• Problem requirements:
All lines from the one with "Find brown table" through the last are to be given again exactly as they stand in the data below, and only those.

• Available data:
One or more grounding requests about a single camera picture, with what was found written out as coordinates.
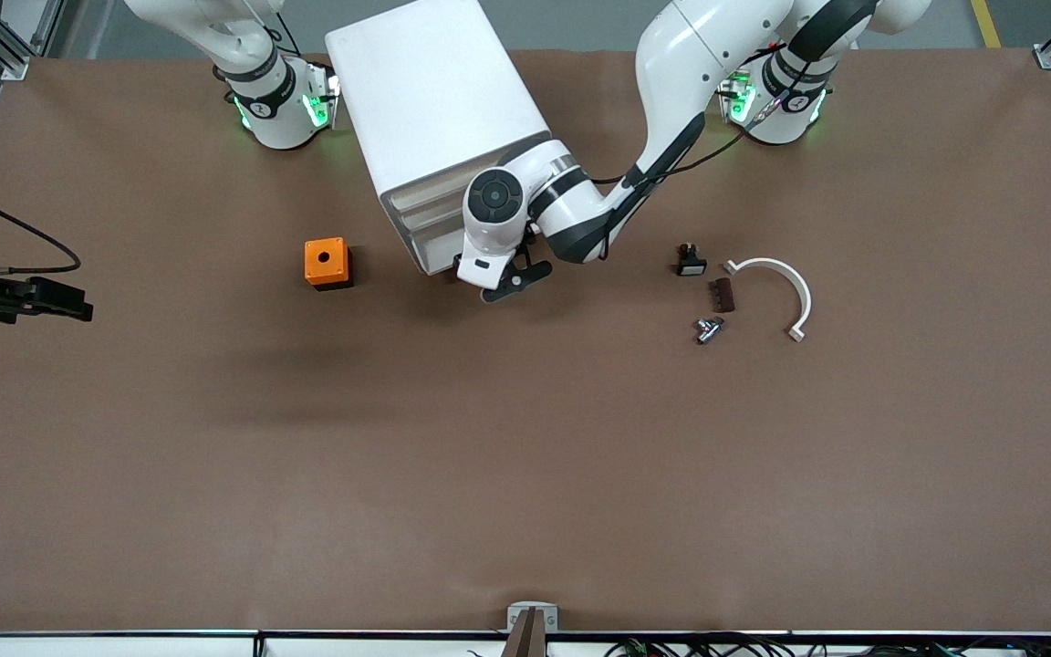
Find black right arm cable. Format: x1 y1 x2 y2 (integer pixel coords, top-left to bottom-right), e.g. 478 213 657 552
0 190 82 275

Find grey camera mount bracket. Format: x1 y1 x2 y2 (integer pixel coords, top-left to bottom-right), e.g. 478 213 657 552
500 601 559 657

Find white curved bracket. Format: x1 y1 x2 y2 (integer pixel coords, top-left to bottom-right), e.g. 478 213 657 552
723 257 813 344

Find white table edge rail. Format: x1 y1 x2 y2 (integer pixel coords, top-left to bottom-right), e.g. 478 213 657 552
0 630 1051 657

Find white drawer cabinet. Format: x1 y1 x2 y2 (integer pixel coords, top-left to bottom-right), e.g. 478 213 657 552
324 0 552 275

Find brown table mat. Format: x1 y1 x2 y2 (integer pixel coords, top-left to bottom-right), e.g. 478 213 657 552
0 46 1051 635

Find orange box with hole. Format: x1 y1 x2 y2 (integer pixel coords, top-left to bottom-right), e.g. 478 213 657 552
304 237 354 292

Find white plastic drawer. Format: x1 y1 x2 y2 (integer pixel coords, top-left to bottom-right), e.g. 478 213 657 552
412 239 464 272
405 219 467 250
396 203 470 232
387 173 476 214

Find black right base cable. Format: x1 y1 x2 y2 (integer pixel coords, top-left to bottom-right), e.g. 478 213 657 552
252 0 303 56

• Final answer:
Find brown table mat. Format: x1 y1 x2 y2 (integer pixel coords, top-left to bottom-right), e.g. 478 213 657 552
0 46 1051 635

Find orange box with hole. Format: x1 y1 x2 y2 (integer pixel coords, top-left to bottom-right), e.g. 478 213 657 552
304 237 354 292

Find white plastic drawer. Format: x1 y1 x2 y2 (integer pixel coords, top-left to bottom-right), e.g. 478 213 657 552
412 239 464 272
405 219 467 250
396 203 470 232
387 173 476 214

Find black right base cable. Format: x1 y1 x2 y2 (integer pixel coords, top-left to bottom-right), e.g. 478 213 657 552
252 0 303 56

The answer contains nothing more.